A narrativa combina elementos de crônica documental e comédia dramática, tecendo gradativamente diversas situações engraçadas ou comoventes e evitando cuidadosamente qualquer indício de acontecimento para dar ao sentimento de “normalidade” toda a densidade que merece. Através da imagem de Hirayama, Beautiful Days celebra o presente na simplicidade e na vontade de desfrutar cada momento da vida com os seus pequenos prazeres quotidianos – um convite a voltar a focar-nos naquilo que é de fundamental importância para nós, para alcançarmos uma sensação de felicidade e para desenvolver o gosto pelas coisas simples.

“Dias maravilhosos”

Despertar ou resignação

Se você se sente tentado pelo absurdo à la Camus, este é o momento de sentir como Wenders analisa com nuances o ascetismo de seu personagem e a busca pelo silêncio de Hirayama é na verdade uma “faca de dois gumes”. Por um lado, existem os simples milagres da criação e, por outro, tudo o que esta fachada de paz carrega dentro de si: sofrimento, rejeição e coisas não ditas.
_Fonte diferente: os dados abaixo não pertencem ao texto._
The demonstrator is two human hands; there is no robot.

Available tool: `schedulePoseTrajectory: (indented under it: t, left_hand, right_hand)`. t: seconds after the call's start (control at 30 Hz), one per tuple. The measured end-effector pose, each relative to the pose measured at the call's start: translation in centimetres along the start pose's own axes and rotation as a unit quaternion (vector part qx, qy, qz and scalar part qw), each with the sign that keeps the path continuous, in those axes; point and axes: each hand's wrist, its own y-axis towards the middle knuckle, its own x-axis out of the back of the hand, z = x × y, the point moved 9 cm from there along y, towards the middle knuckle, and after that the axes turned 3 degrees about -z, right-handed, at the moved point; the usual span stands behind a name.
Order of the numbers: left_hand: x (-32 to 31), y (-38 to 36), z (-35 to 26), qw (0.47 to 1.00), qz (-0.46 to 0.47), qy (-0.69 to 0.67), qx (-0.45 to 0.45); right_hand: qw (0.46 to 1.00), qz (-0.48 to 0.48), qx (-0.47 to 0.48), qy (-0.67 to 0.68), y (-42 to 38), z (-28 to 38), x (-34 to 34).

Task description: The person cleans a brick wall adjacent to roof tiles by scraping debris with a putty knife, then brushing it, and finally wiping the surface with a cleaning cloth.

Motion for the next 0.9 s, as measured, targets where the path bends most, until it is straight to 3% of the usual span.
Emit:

Talvez o diretor esteja nos sugerindo “nas entrelinhas” que o estilo de vida de seu personagem não é tão gratificante quanto seu bom caráter sugere, que ele se construiu sobre as ruínas de outra vida passada… É uma questão de interpretação, se e como você gosta gosta Além de interpretar a cena final (se precisar) como o close-up do rosto de Hirayama “desmascara” o personagem em todos os níveis, reconhecendo que a pacificação do presente é sempre acompanhada de tristeza, lembranças e personalidades que deixamos atrás de mim.

O cinema de Wim Wenders combina invariavelmente elementos de imaginação, contemplação e realidade. “Belos Dias” é um filme impregnado de humor e melancolia que nos convida a valorizar a satisfação do momento presente.